Dynamic Capability Composition at the Digital Continuum from Edge to HPC

Influenced by the advances in data and computing, the scientific practice increasingly involves machine learning and artificial intelligence (AI) driven methods which require specialized capabilities at the system-, science- and service-level in addition to the conventional large-capacity supercomputing approaches. The latest distributed architectures built around the composability of data-centric applications led to the emergence of an ecosystem for container coordination and integration.  New approaches for dynamic composability of heterogeneous systems are needed to further advance the data-driven and AI-integrated scientific practice. This talk presents a novel approach for using composable systems at the intersection of scientific computing, artificial intelligence (AI), and remote sensing at the edge, including the first working example of a composable infrastructure that federates Expanse, an NSF-funded supercomputer, with Nautilus, a Kubernetes-based GPU geo-distributed cluster and Sage, a reconfigurable edge AI infrastructure.
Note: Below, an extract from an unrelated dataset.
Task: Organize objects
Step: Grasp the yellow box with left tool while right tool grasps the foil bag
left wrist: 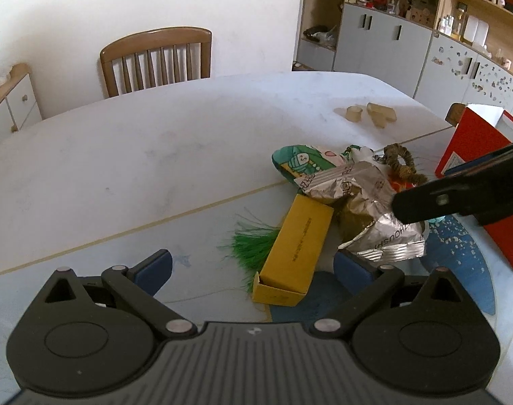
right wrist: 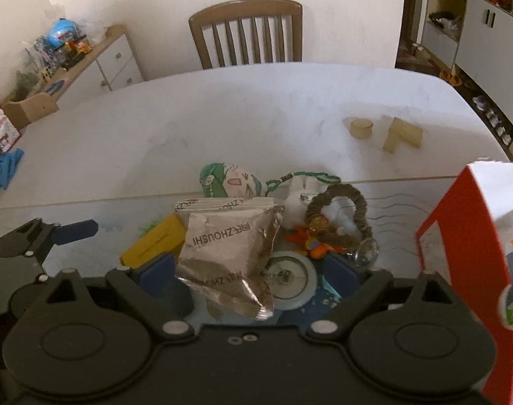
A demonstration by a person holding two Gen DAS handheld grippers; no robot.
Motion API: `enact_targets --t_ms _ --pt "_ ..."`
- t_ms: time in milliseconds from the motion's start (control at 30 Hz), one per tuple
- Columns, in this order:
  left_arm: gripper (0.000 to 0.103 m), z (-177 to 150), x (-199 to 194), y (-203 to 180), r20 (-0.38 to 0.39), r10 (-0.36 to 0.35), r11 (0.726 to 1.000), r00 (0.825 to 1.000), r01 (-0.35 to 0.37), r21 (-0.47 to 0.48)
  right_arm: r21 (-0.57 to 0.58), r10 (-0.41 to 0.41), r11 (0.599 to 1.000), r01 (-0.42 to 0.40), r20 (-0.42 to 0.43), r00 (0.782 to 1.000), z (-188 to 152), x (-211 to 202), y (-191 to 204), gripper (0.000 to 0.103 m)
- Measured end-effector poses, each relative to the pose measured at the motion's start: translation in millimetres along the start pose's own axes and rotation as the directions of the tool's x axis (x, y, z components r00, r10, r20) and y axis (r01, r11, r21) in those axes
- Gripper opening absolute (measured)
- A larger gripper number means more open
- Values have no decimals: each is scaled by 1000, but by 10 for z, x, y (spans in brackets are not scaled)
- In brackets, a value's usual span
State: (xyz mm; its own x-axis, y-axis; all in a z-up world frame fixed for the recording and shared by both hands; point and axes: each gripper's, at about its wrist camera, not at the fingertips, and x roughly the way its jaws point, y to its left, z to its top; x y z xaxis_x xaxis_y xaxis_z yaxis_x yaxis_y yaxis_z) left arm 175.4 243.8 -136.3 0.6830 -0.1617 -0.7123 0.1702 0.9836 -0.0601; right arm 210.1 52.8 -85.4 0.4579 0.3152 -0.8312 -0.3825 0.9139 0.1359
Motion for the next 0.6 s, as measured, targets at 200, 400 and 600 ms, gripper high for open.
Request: enact_targets --t_ms 200,400,600 --pt "100 -9 39 -25 11 -15 1000 1000 15 14 19 -2 1000 2 -27 1000 27 181 72 93" --pt "73 1 51 -52 16 -58 998 998 58 2 26 -10 1000 11 -36 999 38 296 120 93" --pt "50 -20 54 -100 15 -87 996 996 87 -9 58 4 998 -2 -41 999 27 321 114 85"
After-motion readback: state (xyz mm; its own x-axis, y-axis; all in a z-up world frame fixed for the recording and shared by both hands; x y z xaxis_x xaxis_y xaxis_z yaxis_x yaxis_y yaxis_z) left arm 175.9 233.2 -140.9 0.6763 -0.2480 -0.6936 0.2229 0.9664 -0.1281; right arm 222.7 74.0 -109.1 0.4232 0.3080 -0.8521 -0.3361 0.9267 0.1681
It will also overview scientific workflow case studies that compose the insights from edge sensing, scientific instrumentation, AI, computing capabilities and physics-driven simulations.


Biography

Dr. İlkay Altıntaş is the Chief Data Science Officer of the San Diego Supercomputer Center as well as a Fellow of the Halıcıoğlu Data Science Institute at the University of California San Diego. She is the Founding Director of the Workflows for Data Science (WorDS) Center of Excellence and the WIFIRE Lab. The WoRDS Center specializes in the development of methods, cyberinfrastructure, and workflows for computational data science and its translation to practical applications. The WIFIRE Lab focuses on methods for all-hazards knowledge from data collection to modeling efforts, and has achieved significant success in helping to manage wildfires. Among the awards she has received are the 2015 IEEE TCSC Award for Excellence in Scalable Computing for Early Career Researchers and the 2017 ACM SIGHPC Emerging Woman Leader in Technical Computing Award. Altıntaş holds a Ph.D. degree from the University of Amsterdam in the Netherlands.